Interestingly, it was found that the one protein that was influenced by non-native contacts was the designed α3D. Best et al. reasoned that additional frustration introduced when building a protein with artificially introduced stability has led to a shifting of helix register giving rise to this outlier.

When taken together, these results lay a robust foundation for further studies along the same lines. It is too early to accept or reject the presented findings as universal truth, but strong arguments for the native-centric mechanism being a reasonable model in small fast-folding proteins have been made. It would not be far-fetched to think that larger proteins would adhere to similar principles with non-native contacts modulating the landscape, especially when considering individual downhill folding modules.

References:

(1) Bryngelson, J.D. et al., 1995. Funnels, pathways, and the energy landscape of protein folding: a synthesis. Proteins, 21(3), pp.167–95.

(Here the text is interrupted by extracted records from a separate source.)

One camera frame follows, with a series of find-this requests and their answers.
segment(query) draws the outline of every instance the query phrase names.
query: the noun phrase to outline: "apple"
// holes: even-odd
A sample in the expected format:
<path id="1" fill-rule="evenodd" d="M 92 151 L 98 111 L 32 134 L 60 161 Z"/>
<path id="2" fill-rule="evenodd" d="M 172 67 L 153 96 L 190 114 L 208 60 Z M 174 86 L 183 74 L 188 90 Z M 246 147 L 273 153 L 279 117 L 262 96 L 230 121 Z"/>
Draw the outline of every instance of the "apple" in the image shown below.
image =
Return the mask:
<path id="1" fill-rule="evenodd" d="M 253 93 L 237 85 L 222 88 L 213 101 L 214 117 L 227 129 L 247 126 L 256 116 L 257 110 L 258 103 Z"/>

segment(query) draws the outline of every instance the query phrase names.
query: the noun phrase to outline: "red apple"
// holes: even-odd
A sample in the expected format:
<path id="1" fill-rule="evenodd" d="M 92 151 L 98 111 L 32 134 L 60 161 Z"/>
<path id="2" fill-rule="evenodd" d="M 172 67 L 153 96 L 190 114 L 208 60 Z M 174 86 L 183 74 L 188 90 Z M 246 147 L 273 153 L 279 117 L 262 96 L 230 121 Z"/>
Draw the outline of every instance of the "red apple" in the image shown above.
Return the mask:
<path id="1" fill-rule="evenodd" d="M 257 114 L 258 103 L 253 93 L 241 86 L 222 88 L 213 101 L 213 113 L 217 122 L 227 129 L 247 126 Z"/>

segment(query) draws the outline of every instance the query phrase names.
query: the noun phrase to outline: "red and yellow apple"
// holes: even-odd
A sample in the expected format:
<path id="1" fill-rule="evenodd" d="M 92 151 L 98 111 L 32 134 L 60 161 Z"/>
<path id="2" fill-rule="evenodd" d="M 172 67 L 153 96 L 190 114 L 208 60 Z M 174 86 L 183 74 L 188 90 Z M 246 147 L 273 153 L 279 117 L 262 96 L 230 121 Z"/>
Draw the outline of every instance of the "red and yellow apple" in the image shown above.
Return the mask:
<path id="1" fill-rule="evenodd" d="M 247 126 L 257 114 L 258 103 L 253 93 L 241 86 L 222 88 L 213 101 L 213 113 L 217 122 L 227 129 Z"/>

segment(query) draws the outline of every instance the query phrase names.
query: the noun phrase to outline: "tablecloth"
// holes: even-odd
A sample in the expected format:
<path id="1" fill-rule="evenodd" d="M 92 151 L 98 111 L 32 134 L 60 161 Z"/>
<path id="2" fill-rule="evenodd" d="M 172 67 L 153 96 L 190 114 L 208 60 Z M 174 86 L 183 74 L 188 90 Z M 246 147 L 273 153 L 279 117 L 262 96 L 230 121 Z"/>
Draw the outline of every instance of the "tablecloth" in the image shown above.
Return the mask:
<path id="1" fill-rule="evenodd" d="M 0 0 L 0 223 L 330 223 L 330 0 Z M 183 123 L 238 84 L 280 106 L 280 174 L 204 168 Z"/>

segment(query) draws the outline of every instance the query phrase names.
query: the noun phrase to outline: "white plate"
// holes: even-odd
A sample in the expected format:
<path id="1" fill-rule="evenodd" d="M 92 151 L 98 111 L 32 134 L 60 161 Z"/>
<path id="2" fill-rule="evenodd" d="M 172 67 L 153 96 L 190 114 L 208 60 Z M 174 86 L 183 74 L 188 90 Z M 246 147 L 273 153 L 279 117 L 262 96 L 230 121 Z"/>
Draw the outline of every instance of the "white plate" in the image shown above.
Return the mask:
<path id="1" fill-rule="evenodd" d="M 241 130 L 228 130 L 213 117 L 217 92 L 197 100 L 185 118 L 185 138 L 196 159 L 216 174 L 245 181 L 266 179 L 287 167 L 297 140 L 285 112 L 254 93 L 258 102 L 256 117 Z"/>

(2) Taketomi, H., Ueda, Y. & Gō, N., 1975. Studies on protein folding, unfolding and fluctuations by computer simulation. I. The effect of specific amino acid sequence represented by specific inter-unit interactions. International journal of peptide and protein research, 7(6), pp.445–59.

(3) Best, R.B., Hummer, G. & Eaton, W.A., 2013. Native contacts determine protein folding mechanisms in atomistic simulations. Proceedings of the National Academy of Sciences of the United States of America, 110(44), pp.17874–9.